TASK DETAILS:
Go over the material below and report every line that contains the word "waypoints".

EXERCISE INPUTS:
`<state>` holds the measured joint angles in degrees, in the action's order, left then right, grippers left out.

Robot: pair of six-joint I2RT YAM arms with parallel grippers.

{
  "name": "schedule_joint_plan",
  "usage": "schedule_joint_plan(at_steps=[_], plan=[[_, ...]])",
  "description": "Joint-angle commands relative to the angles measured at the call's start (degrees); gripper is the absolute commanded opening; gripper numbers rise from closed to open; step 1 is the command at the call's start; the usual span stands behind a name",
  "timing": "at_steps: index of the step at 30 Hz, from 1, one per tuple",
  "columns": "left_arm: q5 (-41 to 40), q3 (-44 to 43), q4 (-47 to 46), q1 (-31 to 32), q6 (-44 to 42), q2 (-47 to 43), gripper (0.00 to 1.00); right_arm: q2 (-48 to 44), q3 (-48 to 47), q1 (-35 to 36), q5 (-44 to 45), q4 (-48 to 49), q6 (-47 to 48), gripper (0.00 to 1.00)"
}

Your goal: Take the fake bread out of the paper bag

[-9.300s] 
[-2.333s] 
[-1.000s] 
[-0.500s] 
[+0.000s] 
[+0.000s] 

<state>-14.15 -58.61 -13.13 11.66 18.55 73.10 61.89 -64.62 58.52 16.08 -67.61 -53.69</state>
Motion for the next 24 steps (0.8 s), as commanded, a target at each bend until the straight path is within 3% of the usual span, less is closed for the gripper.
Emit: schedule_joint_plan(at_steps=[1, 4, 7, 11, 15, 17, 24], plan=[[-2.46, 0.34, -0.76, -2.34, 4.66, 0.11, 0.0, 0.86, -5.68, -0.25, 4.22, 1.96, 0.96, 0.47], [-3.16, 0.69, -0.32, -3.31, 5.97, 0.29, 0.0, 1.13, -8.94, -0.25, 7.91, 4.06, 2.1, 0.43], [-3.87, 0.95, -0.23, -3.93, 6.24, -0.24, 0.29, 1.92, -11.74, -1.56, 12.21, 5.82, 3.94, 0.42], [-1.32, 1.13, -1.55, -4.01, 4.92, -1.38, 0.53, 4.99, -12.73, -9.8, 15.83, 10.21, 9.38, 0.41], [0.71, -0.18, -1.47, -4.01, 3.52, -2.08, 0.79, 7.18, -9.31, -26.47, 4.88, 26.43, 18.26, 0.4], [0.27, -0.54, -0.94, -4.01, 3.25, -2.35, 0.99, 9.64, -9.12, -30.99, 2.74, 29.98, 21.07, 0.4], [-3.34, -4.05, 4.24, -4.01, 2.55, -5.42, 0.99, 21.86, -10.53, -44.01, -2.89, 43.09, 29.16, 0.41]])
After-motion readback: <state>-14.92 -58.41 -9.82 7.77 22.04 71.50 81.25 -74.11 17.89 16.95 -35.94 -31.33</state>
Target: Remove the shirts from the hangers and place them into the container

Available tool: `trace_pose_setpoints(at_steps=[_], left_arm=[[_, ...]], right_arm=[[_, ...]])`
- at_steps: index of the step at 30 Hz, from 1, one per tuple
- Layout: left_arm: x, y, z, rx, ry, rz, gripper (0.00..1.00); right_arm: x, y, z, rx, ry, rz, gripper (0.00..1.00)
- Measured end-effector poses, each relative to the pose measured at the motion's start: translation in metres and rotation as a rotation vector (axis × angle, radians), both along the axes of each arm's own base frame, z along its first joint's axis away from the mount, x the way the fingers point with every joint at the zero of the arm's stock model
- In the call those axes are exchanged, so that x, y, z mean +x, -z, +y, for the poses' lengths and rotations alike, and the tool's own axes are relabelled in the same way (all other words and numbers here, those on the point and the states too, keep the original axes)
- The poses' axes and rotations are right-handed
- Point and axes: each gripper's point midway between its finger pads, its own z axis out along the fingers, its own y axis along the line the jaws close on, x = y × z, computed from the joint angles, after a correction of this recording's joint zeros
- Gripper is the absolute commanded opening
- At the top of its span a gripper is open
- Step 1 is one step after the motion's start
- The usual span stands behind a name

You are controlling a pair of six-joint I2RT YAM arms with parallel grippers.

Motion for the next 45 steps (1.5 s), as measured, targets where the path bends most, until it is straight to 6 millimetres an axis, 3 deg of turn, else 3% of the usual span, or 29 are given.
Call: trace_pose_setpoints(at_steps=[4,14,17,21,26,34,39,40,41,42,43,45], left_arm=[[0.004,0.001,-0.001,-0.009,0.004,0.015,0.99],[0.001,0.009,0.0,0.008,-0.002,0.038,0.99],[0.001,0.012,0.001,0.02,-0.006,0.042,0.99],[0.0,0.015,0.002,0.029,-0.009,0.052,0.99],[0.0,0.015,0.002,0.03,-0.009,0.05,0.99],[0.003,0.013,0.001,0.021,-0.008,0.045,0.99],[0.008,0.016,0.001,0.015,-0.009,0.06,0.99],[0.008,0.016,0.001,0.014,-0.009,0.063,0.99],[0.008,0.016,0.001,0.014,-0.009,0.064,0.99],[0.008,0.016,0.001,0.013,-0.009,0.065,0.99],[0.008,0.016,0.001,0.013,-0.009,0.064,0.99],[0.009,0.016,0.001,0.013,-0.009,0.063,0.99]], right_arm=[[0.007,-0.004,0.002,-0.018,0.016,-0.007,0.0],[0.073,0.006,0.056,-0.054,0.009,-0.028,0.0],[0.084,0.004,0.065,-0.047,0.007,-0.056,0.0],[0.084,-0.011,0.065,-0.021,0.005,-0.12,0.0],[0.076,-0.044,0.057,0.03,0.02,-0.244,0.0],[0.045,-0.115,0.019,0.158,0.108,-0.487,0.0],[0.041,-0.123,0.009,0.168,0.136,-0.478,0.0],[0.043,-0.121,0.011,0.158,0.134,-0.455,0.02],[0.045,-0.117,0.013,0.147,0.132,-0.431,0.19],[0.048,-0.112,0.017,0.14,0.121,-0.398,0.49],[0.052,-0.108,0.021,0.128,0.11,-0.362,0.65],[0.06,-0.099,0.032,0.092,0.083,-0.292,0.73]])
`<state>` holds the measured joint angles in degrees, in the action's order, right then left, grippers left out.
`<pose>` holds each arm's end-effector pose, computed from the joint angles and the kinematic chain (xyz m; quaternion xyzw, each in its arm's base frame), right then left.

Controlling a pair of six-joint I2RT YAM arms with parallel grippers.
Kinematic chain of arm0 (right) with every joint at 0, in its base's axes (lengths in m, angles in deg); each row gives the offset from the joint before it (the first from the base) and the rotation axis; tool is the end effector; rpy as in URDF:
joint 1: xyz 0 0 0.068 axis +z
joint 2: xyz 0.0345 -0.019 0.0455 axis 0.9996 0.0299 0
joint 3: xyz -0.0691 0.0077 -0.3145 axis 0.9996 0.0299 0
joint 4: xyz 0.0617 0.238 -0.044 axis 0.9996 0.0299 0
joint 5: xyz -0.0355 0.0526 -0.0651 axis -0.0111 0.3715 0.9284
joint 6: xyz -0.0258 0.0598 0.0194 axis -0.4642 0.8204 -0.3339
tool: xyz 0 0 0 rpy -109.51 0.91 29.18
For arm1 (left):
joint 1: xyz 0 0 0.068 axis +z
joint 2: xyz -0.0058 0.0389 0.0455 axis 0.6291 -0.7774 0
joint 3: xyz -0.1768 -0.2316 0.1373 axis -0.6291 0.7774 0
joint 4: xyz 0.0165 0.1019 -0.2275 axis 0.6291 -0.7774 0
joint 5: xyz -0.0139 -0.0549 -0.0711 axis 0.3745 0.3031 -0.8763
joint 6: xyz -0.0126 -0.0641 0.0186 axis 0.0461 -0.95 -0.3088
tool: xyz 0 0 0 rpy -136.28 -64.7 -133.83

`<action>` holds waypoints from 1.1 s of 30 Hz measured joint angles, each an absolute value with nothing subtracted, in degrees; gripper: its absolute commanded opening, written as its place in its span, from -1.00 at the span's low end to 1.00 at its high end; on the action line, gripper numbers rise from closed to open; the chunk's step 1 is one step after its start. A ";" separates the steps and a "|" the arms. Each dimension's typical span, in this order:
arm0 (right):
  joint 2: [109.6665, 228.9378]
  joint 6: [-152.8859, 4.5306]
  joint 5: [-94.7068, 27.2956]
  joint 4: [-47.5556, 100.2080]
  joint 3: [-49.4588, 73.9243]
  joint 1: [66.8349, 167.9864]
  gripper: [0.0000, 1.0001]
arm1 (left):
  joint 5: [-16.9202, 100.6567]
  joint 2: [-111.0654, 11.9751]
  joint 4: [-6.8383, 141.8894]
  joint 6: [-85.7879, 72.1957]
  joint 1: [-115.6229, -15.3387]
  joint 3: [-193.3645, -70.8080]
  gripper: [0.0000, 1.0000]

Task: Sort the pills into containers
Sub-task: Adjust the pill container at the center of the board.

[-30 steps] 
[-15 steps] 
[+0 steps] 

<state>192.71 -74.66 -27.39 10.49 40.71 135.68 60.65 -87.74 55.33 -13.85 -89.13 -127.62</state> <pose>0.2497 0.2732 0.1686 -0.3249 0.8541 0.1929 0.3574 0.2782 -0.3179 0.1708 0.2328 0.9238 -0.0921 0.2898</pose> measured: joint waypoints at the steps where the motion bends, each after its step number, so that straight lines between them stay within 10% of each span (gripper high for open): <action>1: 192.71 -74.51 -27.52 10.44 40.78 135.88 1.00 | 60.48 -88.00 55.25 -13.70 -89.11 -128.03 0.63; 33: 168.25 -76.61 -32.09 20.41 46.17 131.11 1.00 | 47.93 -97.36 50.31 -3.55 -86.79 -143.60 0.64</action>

SOLUTION:
`<action>` holds waypoints from 1.1 s of 30 Hz measured joint angles, each an absolute value with nothing subtracted, in degrees; gripper: its absolute commanded opening, written as its place in its span, from -1.00 at the span's low end to 1.00 at its high end; on the action line, gripper numbers rise from closed to open; the chunk's step 1 is one step after its start. A ";" separates the steps and a "|" the arms. Each dimension's typical span, in this order:
<state>192.71 -74.66 -27.39 10.49 40.71 135.68 60.65 -87.74 55.33 -13.85 -89.13 -127.62</state> <pose>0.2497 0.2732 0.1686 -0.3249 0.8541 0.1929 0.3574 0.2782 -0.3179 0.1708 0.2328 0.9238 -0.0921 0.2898</pose> measured: joint waypoints at the steps where the motion bends, each after its step number, so that straight lines between them stay within 10% of each span (gripper high for open): <action>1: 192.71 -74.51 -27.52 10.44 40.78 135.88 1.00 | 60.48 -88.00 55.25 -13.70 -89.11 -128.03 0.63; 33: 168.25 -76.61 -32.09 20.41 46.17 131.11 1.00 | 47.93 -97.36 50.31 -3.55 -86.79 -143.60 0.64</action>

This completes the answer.